Lopez v. Warden, No. Cv01-3356 (Jan. 7, 2003)

2003 Conn. Super. Ct. 372
CourtConnecticut Superior Court
DecidedJanuary 7, 2003
DocketNo. CV01-3356
StatusUnpublished

This text of 2003 Conn. Super. Ct. 372 (Lopez v. Warden, No. Cv01-3356 (Jan. 7, 2003)) is published on Counsel Stack Legal Research, covering Connecticut Superior Court primary law. Counsel Stack provides free access to over 12 million legal documents including statutes, case law, regulations, and constitutions.

Bluebook
Lopez v. Warden, No. Cv01-3356 (Jan. 7, 2003), 2003 Conn. Super. Ct. 372 (Colo. Ct. App. 2003).

Opinion

[EDITOR'S NOTE: This case is unpublished as indicated by the issuing court.]

MEMORANDUM OF DECISION
On April 24, 2001, the petitioner filed a petition for a writ of habeas corpus, which challenges the petitioner's designation as a security risk group safety threat (hereinafter "SRGST") member and transfer from Enfield Correctional Institution to Northern Correctional Institution, a higher security level facility, as a result of two disciplinary reports. More specifically, the petitioner alleged at the habeas corpus trial that he was denied due process at his hearing on the two disciplinary reports because he was denied the opportunity to present witnesses. The respondent denies the petitioner's claims and asserts that the petitioner was afforded all process which is due. For the reasons set forth more fully below, the petition shall be denied.

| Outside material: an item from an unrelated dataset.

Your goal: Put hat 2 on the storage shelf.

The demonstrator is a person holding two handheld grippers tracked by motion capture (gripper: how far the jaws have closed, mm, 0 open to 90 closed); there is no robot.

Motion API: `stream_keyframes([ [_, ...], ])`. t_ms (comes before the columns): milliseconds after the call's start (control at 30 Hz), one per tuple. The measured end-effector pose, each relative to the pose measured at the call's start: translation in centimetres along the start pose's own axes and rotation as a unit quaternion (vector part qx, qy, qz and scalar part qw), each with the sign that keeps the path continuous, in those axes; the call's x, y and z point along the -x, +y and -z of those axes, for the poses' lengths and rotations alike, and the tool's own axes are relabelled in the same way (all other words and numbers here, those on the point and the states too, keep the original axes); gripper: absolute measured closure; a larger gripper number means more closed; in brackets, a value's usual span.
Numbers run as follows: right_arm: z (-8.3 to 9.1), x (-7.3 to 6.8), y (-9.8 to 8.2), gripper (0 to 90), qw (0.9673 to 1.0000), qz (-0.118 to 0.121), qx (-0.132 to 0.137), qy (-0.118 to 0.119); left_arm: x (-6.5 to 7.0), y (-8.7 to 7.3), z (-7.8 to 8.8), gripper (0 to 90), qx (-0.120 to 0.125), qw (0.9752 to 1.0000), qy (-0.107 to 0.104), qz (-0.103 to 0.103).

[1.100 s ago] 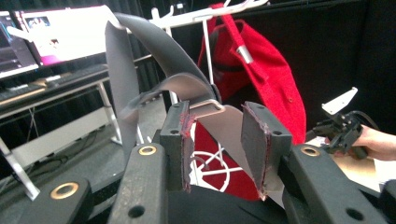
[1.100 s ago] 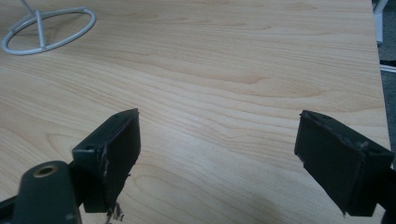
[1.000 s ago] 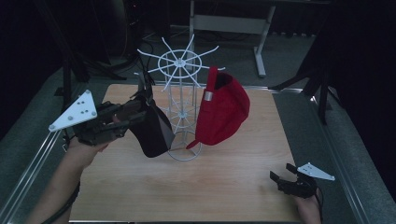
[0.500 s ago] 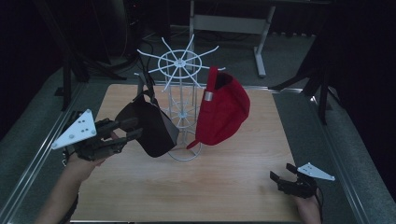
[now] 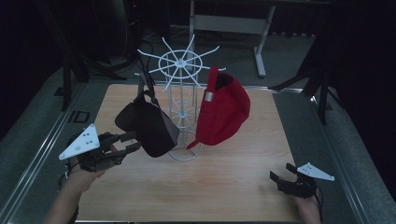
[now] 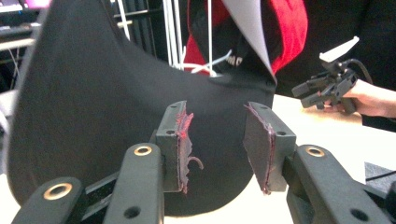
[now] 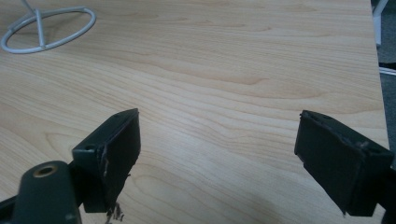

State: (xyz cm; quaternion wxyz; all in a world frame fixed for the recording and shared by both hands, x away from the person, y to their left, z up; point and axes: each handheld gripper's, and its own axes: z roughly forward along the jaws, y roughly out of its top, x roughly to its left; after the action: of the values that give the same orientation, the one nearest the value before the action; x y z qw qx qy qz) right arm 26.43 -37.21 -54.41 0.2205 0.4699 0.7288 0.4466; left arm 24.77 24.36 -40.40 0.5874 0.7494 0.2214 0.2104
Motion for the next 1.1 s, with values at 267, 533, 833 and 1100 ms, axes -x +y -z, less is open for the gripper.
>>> stream_keyframes([
  [267,-0.1,-0.1,0.0,14.3,1.0000,0.008,0.001,-0.004,0.1,-2.8,-0.6,60.1,-0.020,0.9997,-0.001,0.010],
  [533,0.0,0.1,0.0,14.3,1.0000,-0.003,0.005,0.005,0.3,-5.4,-0.8,58.8,-0.031,0.9992,0.006,0.024],
  [833,0.0,0.0,0.0,14.3,1.0000,0.004,0.003,-0.001,0.6,-8.5,-1.0,58.8,-0.048,0.9980,0.016,0.038],
  [1100,0.0,-0.1,-0.1,14.3,1.0000,0.006,0.003,-0.003,0.6,-11.1,-1.1,58.8,-0.055,0.9965,0.023,0.058],
])
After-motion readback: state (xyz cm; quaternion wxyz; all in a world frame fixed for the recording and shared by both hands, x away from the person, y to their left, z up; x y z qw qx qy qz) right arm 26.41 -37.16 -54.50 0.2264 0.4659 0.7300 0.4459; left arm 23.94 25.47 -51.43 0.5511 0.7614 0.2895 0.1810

This matter came before the court for trial on October 21, 2002. The petitioner and Department of Correction Lieutenant DeMaria testified at the habeas corpus trial. Additionally, the court received into evidence the following exhibits: copies of each of the two disciplinary reports. The court has reviewed all of the testimony and evidence and makes the following findings of fact.

FINDINGS OF FACT
1. The petitioner was in custody of the Commissioner of Correction at the time he filed the present petition.

2. The petitioner is designated as a SRGST member and is incarcerated at Northern Correctional Institution as a result of two disciplinary reports issued on February 18, 2001.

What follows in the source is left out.